* THE RECORDS
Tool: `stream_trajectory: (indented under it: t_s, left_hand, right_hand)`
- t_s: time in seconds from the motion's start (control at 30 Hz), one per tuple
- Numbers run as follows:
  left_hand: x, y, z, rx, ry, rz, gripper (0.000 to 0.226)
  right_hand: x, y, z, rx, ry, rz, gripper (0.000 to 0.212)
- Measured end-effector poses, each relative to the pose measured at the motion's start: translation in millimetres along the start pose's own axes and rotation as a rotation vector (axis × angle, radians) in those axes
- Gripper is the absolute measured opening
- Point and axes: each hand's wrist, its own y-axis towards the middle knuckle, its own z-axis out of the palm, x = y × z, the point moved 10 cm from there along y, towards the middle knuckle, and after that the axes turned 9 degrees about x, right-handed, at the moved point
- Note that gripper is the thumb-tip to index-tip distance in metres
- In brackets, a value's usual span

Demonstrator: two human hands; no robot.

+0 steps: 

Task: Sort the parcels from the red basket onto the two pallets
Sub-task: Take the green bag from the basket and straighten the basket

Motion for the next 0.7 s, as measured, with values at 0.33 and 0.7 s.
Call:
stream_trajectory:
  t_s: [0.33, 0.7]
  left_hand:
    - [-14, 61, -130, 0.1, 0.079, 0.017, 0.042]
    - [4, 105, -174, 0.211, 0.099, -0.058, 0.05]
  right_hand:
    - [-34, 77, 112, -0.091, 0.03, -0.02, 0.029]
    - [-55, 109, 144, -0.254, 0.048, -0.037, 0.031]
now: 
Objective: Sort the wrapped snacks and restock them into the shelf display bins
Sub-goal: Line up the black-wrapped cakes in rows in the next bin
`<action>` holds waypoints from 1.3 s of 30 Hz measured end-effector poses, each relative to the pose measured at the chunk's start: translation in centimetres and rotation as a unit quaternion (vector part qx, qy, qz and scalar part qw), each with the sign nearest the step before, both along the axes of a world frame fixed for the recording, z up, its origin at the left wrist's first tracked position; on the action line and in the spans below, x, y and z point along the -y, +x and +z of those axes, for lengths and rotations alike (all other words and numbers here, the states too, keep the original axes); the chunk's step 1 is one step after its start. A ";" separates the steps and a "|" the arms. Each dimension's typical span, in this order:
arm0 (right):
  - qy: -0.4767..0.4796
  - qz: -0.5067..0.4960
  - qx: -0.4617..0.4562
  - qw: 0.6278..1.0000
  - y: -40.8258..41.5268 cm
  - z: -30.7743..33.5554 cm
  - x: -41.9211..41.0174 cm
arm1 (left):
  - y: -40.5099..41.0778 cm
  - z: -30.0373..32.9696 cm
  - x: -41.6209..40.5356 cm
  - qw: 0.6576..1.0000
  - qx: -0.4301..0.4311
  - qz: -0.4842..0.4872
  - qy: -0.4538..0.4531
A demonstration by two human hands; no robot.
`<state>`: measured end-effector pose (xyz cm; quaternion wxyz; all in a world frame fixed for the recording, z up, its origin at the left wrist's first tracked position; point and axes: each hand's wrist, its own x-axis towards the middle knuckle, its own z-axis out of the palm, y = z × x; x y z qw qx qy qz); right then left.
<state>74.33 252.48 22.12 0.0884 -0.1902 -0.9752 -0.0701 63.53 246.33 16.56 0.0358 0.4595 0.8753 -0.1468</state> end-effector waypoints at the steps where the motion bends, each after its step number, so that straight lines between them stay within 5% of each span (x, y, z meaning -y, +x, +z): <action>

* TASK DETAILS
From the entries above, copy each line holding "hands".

* SOLUTION TO THIS TASK
Demonstrator: two human hands; no robot.
A demonstration by two human hands; no robot.

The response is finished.